I have had this dicussion with my brother in law who live outside EGypt in thir comfortable jobs, not living with the day to day crap and the feeling of chaos and lawlessness that is prevalent here.
It is easy to be in that pirivileged positon and say the the ex-pres. should have stayed for another 3 yeasr and was doing well!!

ANyway - I have no desire to go further in a political discussion - there can be no winners.


----------



## Onchan

Spit sheller said:


> I'v been given a start date for the 20th of August, I'm expecting things to quieten down over Ramadan but after that it will probably escalate again, can anyone say how bad it is ? has anyone any predictions or speculations to share ? I am planning to stay in Cairo but at the moment not too sure......any advice or comments will be appreciated...cheers!


I wouldn't know what to advise.
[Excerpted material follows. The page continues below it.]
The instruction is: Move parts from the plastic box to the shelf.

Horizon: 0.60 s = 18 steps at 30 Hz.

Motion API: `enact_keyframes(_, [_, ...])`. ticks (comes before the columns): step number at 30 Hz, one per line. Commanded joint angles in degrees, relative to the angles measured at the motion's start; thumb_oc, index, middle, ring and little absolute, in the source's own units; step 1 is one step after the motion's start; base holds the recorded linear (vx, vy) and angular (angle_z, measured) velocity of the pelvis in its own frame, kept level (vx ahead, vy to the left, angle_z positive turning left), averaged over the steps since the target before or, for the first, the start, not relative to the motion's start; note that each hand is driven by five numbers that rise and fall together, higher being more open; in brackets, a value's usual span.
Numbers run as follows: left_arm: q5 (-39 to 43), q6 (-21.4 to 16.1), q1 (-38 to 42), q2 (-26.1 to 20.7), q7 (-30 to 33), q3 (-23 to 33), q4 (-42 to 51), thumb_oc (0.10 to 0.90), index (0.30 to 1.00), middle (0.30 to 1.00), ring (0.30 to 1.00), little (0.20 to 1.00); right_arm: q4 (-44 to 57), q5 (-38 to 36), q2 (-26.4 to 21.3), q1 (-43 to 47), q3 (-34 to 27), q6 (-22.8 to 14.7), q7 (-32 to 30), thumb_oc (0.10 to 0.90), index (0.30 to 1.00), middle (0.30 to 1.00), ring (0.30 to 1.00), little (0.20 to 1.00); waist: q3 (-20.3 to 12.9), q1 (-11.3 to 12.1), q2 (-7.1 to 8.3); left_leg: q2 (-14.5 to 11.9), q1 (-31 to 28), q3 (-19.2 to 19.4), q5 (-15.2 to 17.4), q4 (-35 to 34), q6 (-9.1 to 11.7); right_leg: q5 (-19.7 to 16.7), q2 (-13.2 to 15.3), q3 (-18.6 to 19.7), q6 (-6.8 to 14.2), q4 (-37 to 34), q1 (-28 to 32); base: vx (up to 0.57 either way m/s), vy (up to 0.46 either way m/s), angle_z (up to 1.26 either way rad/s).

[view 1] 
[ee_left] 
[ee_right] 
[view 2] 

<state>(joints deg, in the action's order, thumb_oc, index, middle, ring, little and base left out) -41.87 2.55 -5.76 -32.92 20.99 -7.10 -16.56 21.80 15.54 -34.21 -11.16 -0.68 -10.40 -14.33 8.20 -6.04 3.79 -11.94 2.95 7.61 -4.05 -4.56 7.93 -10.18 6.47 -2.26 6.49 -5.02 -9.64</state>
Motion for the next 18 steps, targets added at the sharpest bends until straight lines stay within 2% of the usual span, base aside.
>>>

Watch the news, read the British FCO and American embassy advice, and try to average them out. Maybe wait until early August if you can before making a definite decision. 

I've just left Egypt for the summer; it seems strange that the British FCO advice to me is different now than it was when I was still in Egypt a few days ago: 

_"British nationals who are currently not in Egypt:

In view of the continued unrest and ongoing evolving political situation in Egypt, the FCO recommends against all but essential travel to Egypt except for resorts on the Red Sea in South Sinai and those resorts on the Egyptian mainland in Red Sea governorate.

In the governorate of South Sinai the FCO advise against all but essential travel, with the exception of (i) the Red Sea Resorts including those in the entire region of Sharm el Sheikh, Taba, Nuweiba and Dahab; (ii) the St Catherine’s Monastery World Heritage Site; (iii) road travel between the Red Sea resorts; (iv) road travel from the Red Sea resorts to St Catherine’s Monastery approaching from the east; and (v) transfers between the resorts and the airports of Taba and Sharm el Sheikh. See South Sinai and Road travel.

British nationals in-country already in Egypt:

Although we are not recommending immediate departure at the moment, British nationals already in Egypt in areas where we advise against all but essential travel should consider whether they have a pressing need to remain. While in Egypt they should stay at or close to home or a place of safety (e.g. their hotel), keep a low profile and pay close attention to their personal safety, particularly in the larger cities. They should take particular care to avoid crowds. The situation is changeable and they should continue to watch our travel advice closely.

We are not advising against the use of Cairo airport as a transit stop providing you do not leave the airport grounds._


----------



## CAIRODEMON

canuck2010 said:


> 60,000 expats evacuated. Cairo will be quiet for a while.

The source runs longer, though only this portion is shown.